COLLECTED DATA:
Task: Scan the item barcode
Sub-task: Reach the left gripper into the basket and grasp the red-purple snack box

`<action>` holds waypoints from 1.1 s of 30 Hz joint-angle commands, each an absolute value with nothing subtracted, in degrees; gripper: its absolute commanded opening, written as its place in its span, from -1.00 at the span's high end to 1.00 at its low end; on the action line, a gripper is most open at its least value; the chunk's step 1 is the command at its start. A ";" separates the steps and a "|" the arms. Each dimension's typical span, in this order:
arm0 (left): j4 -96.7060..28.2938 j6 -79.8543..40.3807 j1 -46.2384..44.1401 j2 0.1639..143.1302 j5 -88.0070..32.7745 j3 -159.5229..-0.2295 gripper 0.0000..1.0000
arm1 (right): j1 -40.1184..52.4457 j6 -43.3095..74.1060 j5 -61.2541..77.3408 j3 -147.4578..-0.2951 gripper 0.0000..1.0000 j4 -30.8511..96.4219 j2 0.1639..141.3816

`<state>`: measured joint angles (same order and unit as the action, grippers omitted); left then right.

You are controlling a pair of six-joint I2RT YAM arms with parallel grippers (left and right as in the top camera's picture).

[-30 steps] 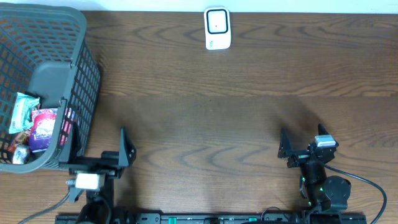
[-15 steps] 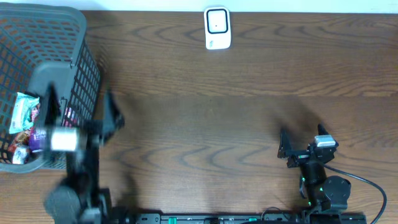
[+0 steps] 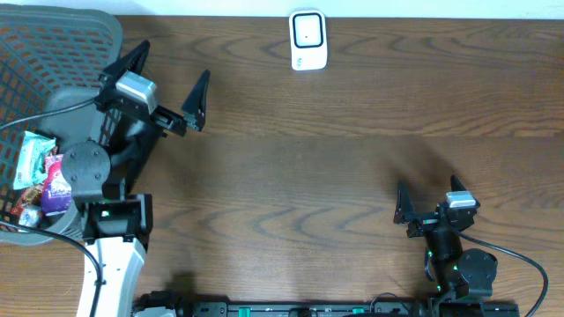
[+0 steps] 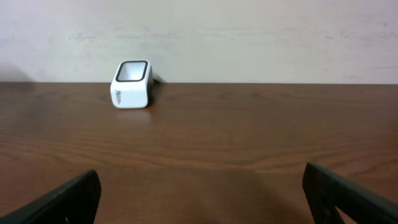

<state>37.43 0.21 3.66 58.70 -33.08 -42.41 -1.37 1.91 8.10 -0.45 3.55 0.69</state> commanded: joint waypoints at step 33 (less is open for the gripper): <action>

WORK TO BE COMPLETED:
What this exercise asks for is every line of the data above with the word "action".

SOLUTION FOR THIS EXERCISE:
`<action>` holds waypoints from 1.1 s of 30 Hz joint-angle commands, each an absolute value with nothing subtracted, in degrees; gripper: its absolute commanded opening, written as its place in its span, from -1.00 at the span's high end to 1.00 at its low end; on the action line, a gripper is most open at its least value; the chunk's step 1 is the command at its start. A ";" separates the steps and a "|" the arms. Each dimension's typical span, in this order:
`<state>`: measured joint angles (same order and unit as the action, grippers omitted); left then right.
<state>37.43 0.21 3.66 58.70 -33.08 -42.41 -1.37 1.91 8.10 -0.45 3.55 0.69</state> commanded: joint waypoints at step 33 (less is open for the gripper): <action>

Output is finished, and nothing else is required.